In September of 2018, the Mayo
Clinic apologized for desecrating the grave and body
of Marpiya Okinajin, known to the Americans as Cut Nose. His remains stayed at
the Mayo Clinic until 2000, when they were repatriated and reburied. Jeffrey Bolton, a Mayo Clinic administrator,
flew from Rochester, Minnesota, to the Santee reservation in Nebraska. The Mayo Clinic was establishing an endowed
scholarship for Native Americans who aspired to work in medicine, and Bolton
wanted to apologize formally for the Mayo Clinic’s hurtful act in person on the
reservation.
Bolton’s apology was widely covered
in Nebraska and Minnesota news media, but I missed the story when it came
out. The coverage was kind to the Mayo
Clinic, generally pointing out that after the passage of a century and a half,
it was trying to set things right.
Stories of white apologies for the past are sometimes covered like this,
it seems. Reporters and columnists
celebrate the courage of those who apologize, recognize their bravery and their
contrition, but they too often do so without delving into the violence and
dispossession that provided the vital context for the particular act in
question. That really bothers me.
We’re all apologies, but only for the fouls we commit in a game that you must know was rigged from the very beginning.
The execution of the Dakota 38 was
an atrocity, no question. But it was not the only one committed before, during,
and immediately after the Dakota “Uprising.”
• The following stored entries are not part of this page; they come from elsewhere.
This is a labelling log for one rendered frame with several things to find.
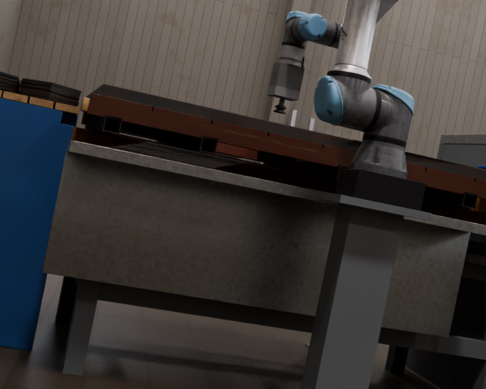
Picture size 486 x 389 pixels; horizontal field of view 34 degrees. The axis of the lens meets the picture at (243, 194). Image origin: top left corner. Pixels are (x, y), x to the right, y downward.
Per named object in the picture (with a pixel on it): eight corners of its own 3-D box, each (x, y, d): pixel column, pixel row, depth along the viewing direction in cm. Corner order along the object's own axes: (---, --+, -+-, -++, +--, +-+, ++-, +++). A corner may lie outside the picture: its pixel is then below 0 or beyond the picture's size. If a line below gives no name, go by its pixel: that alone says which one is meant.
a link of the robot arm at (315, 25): (340, 18, 242) (325, 23, 252) (307, 8, 238) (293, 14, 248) (335, 45, 242) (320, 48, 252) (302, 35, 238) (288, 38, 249)
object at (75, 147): (65, 150, 230) (67, 140, 230) (464, 230, 264) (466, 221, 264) (69, 151, 211) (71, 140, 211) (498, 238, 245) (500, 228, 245)
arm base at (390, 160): (416, 182, 209) (423, 144, 210) (364, 170, 205) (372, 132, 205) (389, 180, 224) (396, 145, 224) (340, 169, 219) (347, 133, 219)
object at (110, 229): (42, 270, 231) (65, 150, 230) (442, 335, 265) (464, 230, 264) (42, 272, 227) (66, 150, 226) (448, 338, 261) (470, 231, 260)
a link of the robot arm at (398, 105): (416, 143, 211) (426, 93, 211) (371, 133, 206) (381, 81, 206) (393, 143, 222) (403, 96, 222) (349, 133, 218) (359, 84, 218)
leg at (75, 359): (61, 367, 245) (105, 149, 244) (81, 370, 246) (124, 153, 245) (62, 373, 239) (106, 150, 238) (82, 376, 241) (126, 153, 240)
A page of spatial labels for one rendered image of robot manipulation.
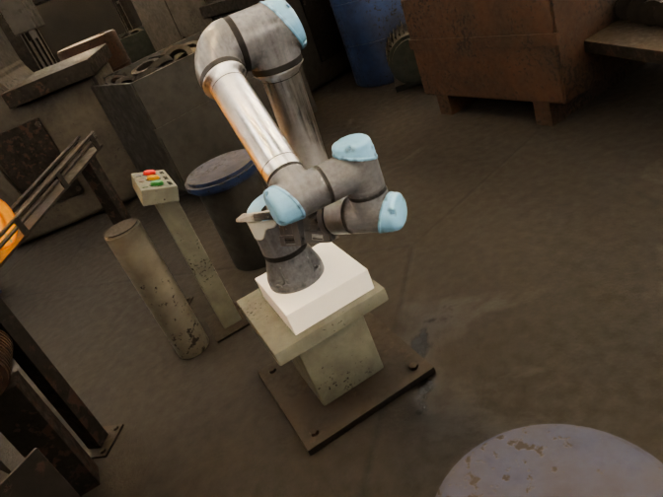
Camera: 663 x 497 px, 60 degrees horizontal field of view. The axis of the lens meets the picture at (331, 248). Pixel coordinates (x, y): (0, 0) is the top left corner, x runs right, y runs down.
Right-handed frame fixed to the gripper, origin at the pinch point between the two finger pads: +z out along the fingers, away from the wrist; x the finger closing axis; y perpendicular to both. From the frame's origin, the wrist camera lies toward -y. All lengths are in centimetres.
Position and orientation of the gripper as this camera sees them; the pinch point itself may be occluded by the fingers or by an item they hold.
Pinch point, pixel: (252, 211)
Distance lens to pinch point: 126.6
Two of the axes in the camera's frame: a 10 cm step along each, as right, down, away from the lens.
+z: -8.5, 0.3, 5.2
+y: 1.7, 9.6, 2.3
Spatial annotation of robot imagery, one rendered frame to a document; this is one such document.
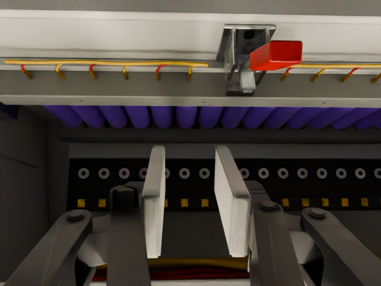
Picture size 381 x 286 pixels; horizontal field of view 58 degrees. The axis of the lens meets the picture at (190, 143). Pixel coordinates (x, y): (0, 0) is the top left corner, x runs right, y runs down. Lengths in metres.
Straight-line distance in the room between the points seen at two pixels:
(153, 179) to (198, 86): 0.09
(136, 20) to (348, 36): 0.12
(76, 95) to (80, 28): 0.05
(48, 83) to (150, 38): 0.08
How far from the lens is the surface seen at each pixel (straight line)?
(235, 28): 0.19
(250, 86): 0.19
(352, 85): 0.26
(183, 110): 0.26
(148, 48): 0.22
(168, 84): 0.23
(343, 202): 0.39
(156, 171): 0.17
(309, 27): 0.21
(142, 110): 0.27
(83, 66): 0.23
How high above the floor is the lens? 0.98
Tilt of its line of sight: 5 degrees up
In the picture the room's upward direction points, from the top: 180 degrees counter-clockwise
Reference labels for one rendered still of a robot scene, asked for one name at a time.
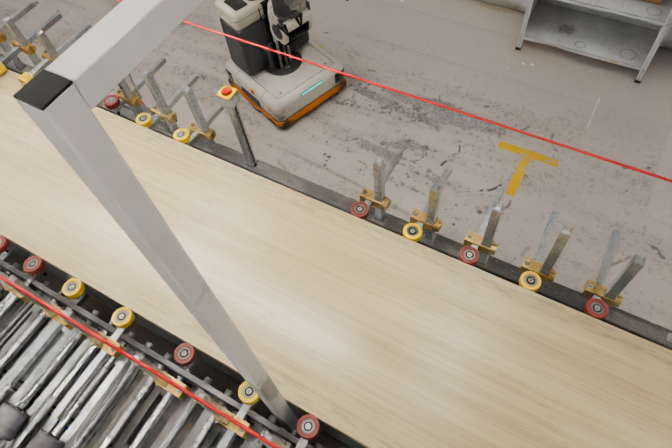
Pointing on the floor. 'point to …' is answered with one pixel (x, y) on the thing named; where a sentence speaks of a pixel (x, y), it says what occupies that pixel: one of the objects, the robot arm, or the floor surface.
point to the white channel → (89, 149)
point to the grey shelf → (597, 9)
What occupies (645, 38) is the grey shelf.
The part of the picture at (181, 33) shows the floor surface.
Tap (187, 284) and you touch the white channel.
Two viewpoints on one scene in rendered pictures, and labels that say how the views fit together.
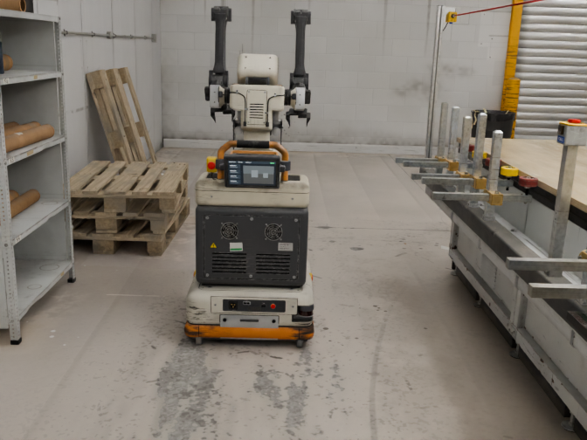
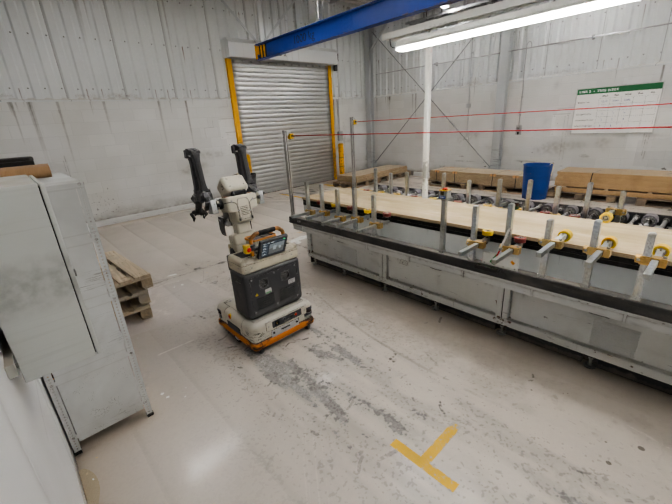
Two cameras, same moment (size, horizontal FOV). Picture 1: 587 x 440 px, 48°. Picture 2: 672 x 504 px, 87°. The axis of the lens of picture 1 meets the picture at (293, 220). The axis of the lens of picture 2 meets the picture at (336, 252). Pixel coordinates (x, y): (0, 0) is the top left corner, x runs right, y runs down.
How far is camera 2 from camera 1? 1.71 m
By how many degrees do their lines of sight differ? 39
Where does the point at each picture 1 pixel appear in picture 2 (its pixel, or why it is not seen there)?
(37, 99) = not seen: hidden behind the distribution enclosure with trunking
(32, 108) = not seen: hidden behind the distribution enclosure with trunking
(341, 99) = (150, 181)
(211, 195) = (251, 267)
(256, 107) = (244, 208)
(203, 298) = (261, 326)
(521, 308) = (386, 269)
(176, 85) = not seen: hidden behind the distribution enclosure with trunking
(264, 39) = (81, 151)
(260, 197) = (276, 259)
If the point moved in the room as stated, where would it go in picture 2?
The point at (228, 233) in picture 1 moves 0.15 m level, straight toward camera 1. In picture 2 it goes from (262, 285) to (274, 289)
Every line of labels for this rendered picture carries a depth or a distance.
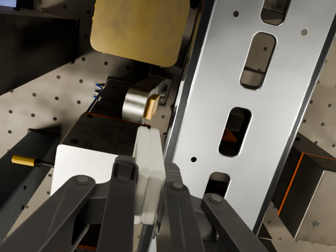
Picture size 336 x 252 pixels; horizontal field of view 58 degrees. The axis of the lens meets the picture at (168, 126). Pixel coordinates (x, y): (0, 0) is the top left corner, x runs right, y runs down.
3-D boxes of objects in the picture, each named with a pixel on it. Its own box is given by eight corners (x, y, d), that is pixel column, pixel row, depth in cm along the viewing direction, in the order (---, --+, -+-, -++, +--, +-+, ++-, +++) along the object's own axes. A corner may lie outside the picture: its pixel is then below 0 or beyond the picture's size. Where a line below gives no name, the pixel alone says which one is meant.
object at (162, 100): (158, 74, 70) (165, 107, 42) (145, 71, 69) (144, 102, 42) (162, 57, 69) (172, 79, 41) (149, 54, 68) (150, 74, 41)
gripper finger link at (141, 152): (140, 224, 16) (126, 223, 16) (141, 164, 22) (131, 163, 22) (151, 174, 15) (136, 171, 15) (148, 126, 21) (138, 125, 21)
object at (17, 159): (99, 175, 44) (98, 179, 43) (14, 160, 43) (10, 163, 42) (101, 168, 44) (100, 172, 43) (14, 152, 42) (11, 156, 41)
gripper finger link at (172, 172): (164, 208, 14) (228, 217, 14) (159, 159, 18) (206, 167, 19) (158, 235, 14) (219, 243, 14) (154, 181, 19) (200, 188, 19)
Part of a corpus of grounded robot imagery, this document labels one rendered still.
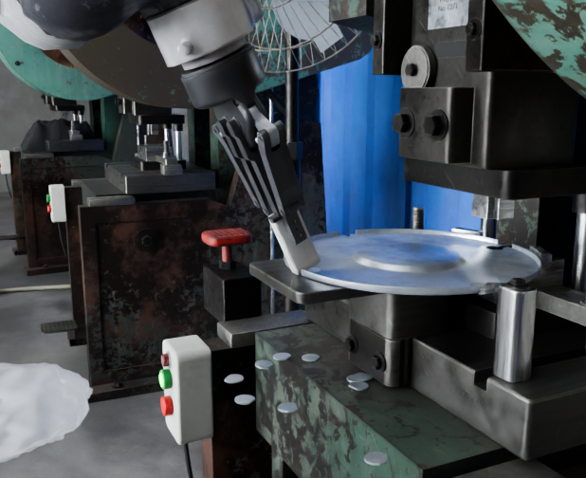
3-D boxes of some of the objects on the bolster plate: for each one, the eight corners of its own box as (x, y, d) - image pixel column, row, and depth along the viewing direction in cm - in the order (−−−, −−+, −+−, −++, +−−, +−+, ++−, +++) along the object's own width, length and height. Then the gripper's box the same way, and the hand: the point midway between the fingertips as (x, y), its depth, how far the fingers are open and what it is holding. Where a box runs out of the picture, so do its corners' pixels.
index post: (510, 384, 64) (518, 284, 62) (488, 373, 66) (495, 277, 64) (533, 379, 65) (541, 281, 63) (511, 368, 68) (518, 273, 66)
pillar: (580, 299, 80) (592, 178, 77) (565, 294, 82) (576, 176, 79) (594, 296, 81) (605, 177, 78) (579, 291, 83) (590, 175, 80)
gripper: (159, 73, 69) (252, 270, 78) (204, 71, 58) (306, 303, 67) (223, 43, 71) (306, 238, 80) (277, 35, 60) (367, 263, 69)
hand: (294, 239), depth 72 cm, fingers closed
By the end of the 1840s, most Dakota Sioux were
destitute. The number of white settlers in Minnesota, which became a territory in 1849,
continued to increase. Hard-pressed and impoverished, the Dakotas, under the
leadership of Little Crow, signed treaties in 1851 at Mendota and Traverse des
Sioux in which they gave up their claims to all their lands in Minnesota save
for reservations along both sides of the Minnesota River north of New Ulm, and
extending upriver for 140 miles.
The Dakotas signed the treaty in 1851 after accepting
federal assurances that the cession would benefit them. They trusted their
white father. The sale would provide them with the annuities they needed to
purchase the necessities for survival in a tightening circle. But Federal officials viewed the treaty
differently. They hoped to civilize and Christianize the Santees,
to teach them the value of private property, and transform them into farmers on
the white model. By reducing the amount of land they owned, and opening the
ceded lands to white settlement, Commissioner of Indian Affairs Luke Lea noted
that the Dakotas would now “be surrounded by a
cordon of auspicious influences to render labor respectable, to enlighten their
ignorance, to conquer their prejudices.” Reservation life would bring
preservation to the Dakotas.
The government established two federal
agencies to oversee the civilization program, the Lower Sioux Agency at
Redwood, and the Upper Sioux or Yellow River Agency. Some Dakotas
accepted the changes proposed by their agents. Leaders like Wabasha, Wakute,
and Mankato cut their hair. Others encouraged their followers to begin farming
and living and dressing like their growing numbers of white neighbors. Yet
these changes generated divisions. According to Big Eagle, those who “took a
sensible course and began to live like white men” received special treatment
from the agents. “The government built them houses, furnished them tools … and
taught them to farm.” The “Blanket Indians,” or the “Long-Hairs” who rejected
the benefits of American civilization, resented this special treatment. They
objected to the pushiness and cultural arrogance of the agents and
missionaries. As Big Eagle observed, “the whites were always trying to make the
Indians give up their life and live like white men … and the Indians did not
know how to do that, and did not want to anyway.” Too much change, Big Eagle
said, called for in too short a period of time. Big Eagle and many other Dakotas resented the racism of white men who “always
seemed to say by their manner when they saw an Indian, ‘I am much better than
you,’” and he did not like that “some of the white men abused the Indian women
in a certain way and disgraced them.”
Some warriors assaulted the farming
Indians. Some may have shot at and poisoned Christian converts. Those who
accepted the government program seemed to ignore many of their obligations to
their neighbors. The houses built for farmer Indians had their own cellars that
encouraged the hoarding, rather than the sharing, of food. The acceptance of
Christianity signaled in part the abandonment of the teaching of Dakota
shamans. The refusal to join warriors at the agent’s request signaled the
declining authority of traditional leaders. The civilization program threatened
in fundamental ways Dakota culture and community, and their world was out of
balance.
Other sources of tension gripped the
Dakotas. The white population of Minnesota continued to
grow as large numbers of Germans and Scandinavians settled near the two
agencies. Many Dakotas learned to hate the
emigrants, who not only took their land and ran off their game, but refused to
share what they had with hungry Indians. The Dakotas
viewed them as intruders.
The settlers did not want Dakota
hunters trooping across land that they felt was theirs, but the conduct of
federal authorities at the agencies left them with little choice. Agents and
other employees used their positions all too often for personal enrichment.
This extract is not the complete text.